Warning: It's a bit lengthy!
When I was just a child, not so long ago, I used to write short stories with my cousin. We would get a spark of inspiration from anything as simple as three letters written on the side of a truck, or someone we noticed standing in line at the store. Right where we were, we’d start throwing ideas back and forth, coming up with some silly story we would later on write down.
At the time I never thought much of it. My cousin and I both loved to read. We would spend our summers side by side reading novels and then switching when we were done. I never realized that I actually loved to write as well. I just assumed I had a bit of a wild imagination, that my silly stories would make my friends and family laugh and that was enough reason to keep writing them.
As I got older and I began to change not only physically but emotionally, my short stories changed, too. Certain things had taken place in my life that were not exactly thrilling and as my world began to change so did my writing. No longer did I write my silly stories about big nosed principals, or talking mosquitos. I became a horror fan, and I loved to kill off my characters. No more happy endings. Everyone must die.
A lot of the writing I did was for school. I loved English class and even when I didn’t have to submit a short story I still wrote. All through grade 7 and 8 I wrote in my spare time.
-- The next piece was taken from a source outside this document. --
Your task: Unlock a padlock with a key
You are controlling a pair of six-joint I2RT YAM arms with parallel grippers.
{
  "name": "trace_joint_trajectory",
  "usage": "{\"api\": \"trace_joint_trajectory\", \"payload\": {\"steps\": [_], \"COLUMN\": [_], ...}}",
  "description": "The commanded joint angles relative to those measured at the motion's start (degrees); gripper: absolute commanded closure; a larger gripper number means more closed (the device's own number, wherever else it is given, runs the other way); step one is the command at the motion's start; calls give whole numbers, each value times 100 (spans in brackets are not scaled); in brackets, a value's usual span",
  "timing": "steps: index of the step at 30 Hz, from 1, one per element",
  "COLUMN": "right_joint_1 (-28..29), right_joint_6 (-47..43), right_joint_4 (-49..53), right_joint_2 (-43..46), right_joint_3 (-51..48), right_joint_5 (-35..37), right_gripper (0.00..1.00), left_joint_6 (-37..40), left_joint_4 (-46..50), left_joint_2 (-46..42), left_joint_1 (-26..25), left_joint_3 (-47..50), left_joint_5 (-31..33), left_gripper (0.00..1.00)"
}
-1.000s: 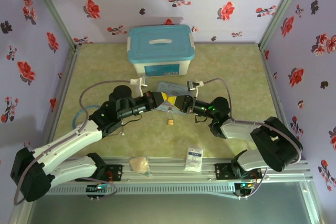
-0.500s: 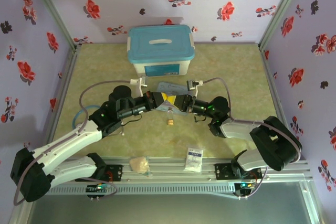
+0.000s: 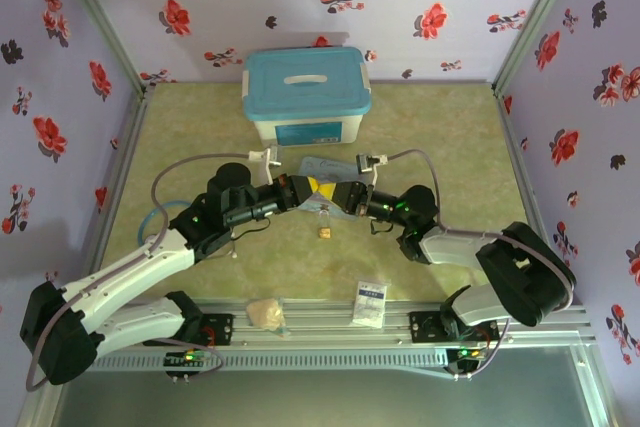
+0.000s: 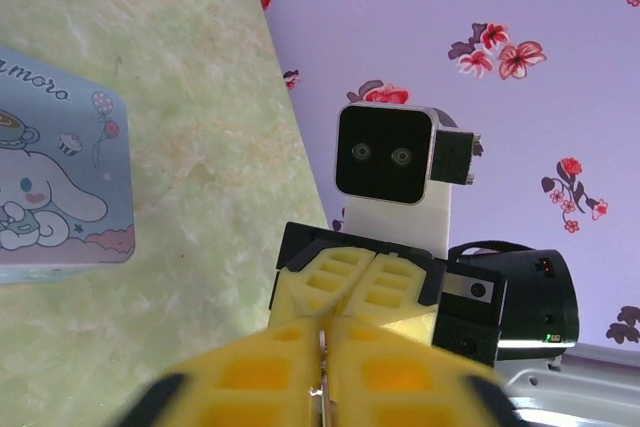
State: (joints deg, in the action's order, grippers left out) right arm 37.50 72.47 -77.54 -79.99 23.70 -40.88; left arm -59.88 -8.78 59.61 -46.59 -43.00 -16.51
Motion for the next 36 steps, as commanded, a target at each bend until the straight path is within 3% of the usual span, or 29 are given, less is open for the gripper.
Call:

Still, I didn’t think anything of it. I wasn’t a writer, I was just someone who liked writing. It was a great way for me to deal with my emotions and the events that took place in my life.
When I entered high school I found more interesting things to do then sit around by myself writing fictional stories. I began going out with my friends more, staying out late, getting into trouble. Nothing too serious; let’s just say I was never brought home by the police or expelled. We were just teenagers having fun.
I had a baby when I was 17 and dropped out of high school. My daughter became my whole world and everything I’ve done since then, I’ve done with her in mind. I knew that graduating high school would be the best thing for her, so I did it. I knew that having a good paying job would be the best thing for her, so I aimed for that.
There was a problem though, I wasn’t happy in any job I found and it showed. I went through so many different jobs, everything from being a banquet waitress, construction labourer, cashier, sales associate, bookkeeper, etc. No matter what I did, I would eventually quit, sure that there was something better out there that would pay. Besides, my boyfriend, who is Sidney’s father, made good money and I could take the time I needed to figure things out.
Well, he and I broke up a couple of years ago. I was completely devastated, but when things just aren’t working what can you do? By this time our daughter was four years old and starting Kindergarten full-time. I was on welfare, too upset to even look for work. So I did the only thing I could think of – I began writing down my feelings, not just in my journal like I’ve always done, but I began writing short stories about love and heartbreak. I wrote while she was in school, I wrote every night, I wrote whenever I had time to myself because when I wasn’t writing all I could do was pace and stew. Heartache turned to anger, and the best way to channel those emotions was to write.
We were separated for 3 months. It was one of the most difficult three months I’ve had to go through. I had never been through a breakup before then, but I finally knew what all of those movies and books were talking about. It was like grieving his death, except I had to see him for a few minutes every Wednesday evening and every other weekend whenever he picked Sidney up and dropped her off.
Eventually we worked things out and Sid and I moved back into our old apartment. Things were different though, not just between Nick and me, but I had changed as a person. For the first time in five years I had been on my own and allowed myself to think for myself. I felt selfish, but maybe I needed that.
I told Nick I wanted to be a writer. That nothing else could do. I didn’t know if I would ever make money writing, I wasn’t sure how it could support our family financially but I finally admitted to myself that through all of the doubt and self-criticism, I was in fact a writer. Writing made me happy.
Fast forward two years from that crucial moment of finally saying, “I am a writer” and here I am today. Even in those past two years there has been doubt, and criticism and wondering. I don’t have anything published. I don’t even know what kind of writer I want to be, do I want to write fiction or non-fiction? Who knows? Who cares? All I know is that I want to write, and that I do write almost every day.
Maybe no one ever reads what I’ve written, it’s not about being noticed, not right now. All that matters is that I write, because I am a writer.